再会は、健康診断で。
「いいよ、ドライヤーだけ借りてあっちで乾かすから。平根も早くお風呂入って」
「……西川って本当に優しい。じゃあそうさせてもらうわ。ありがとう」
ニコッと笑った平根に私も微笑む。そうするとまた平根は赤くなって、慌てたように私から目をそらす。
「ダメだ、やっぱり笑顔に耐性がなさすぎる」
ため息をついて壁に手をついている平根を残して、私はリビングのソファに座る。
コンセントにドライヤーのプラグを差して髪を乾かす。背中の真ん中あたりまである髪は、少し乾かすのに時間がかかる。

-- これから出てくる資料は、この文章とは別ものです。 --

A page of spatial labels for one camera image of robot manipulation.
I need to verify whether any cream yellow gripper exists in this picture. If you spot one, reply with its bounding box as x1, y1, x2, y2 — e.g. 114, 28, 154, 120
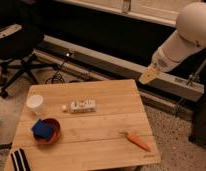
139, 64, 160, 84

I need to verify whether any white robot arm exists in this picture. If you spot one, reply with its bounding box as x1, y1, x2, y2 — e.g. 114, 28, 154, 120
139, 2, 206, 84

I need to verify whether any orange toy carrot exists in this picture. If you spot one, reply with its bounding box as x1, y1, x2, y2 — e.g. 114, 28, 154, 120
122, 132, 151, 152

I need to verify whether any wooden folding table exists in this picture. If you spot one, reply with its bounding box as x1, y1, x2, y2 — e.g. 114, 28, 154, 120
12, 80, 161, 171

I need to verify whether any clear plastic bottle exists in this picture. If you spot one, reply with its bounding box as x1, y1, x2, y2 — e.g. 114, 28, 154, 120
62, 99, 96, 114

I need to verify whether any red-brown bowl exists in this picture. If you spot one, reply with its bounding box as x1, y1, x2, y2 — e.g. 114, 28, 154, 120
31, 118, 61, 145

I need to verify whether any white paper cup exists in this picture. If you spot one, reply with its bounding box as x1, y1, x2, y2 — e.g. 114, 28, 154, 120
26, 95, 44, 115

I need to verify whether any blue sponge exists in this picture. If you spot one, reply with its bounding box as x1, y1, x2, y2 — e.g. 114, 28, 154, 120
31, 119, 54, 140

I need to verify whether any black office chair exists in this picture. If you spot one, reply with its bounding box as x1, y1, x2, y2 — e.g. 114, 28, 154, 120
0, 0, 58, 98

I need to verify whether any black white striped cloth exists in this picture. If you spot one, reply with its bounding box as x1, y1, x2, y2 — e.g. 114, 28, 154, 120
11, 148, 31, 171

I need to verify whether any grey metal floor rail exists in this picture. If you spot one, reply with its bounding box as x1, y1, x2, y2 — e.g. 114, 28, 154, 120
37, 36, 205, 102

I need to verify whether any black cable on floor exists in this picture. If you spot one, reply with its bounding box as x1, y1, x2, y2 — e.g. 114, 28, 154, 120
44, 50, 72, 85

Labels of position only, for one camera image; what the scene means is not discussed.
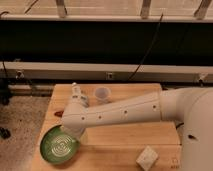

大体乾いたところで電源を落として、平根も使うかなと思ってドライヤーをテーブルに置いておく。
窓の外は相変わらず雨が降っていて、遠くで雷の音が聞こえている。
少ししてから髪を拭きながらバスルームから出てきた平根が、私の隣に座った。
二人掛けのソファーなんだろうけど、小さめだからか腕が触れ合って平根の熱が伝わってきてドキドキしてしまう。
「平根も、髪乾かしたら」
なにも喋らない平根に気まずくなって声をかけると、平根はこっちを見ないで平気、と呟く。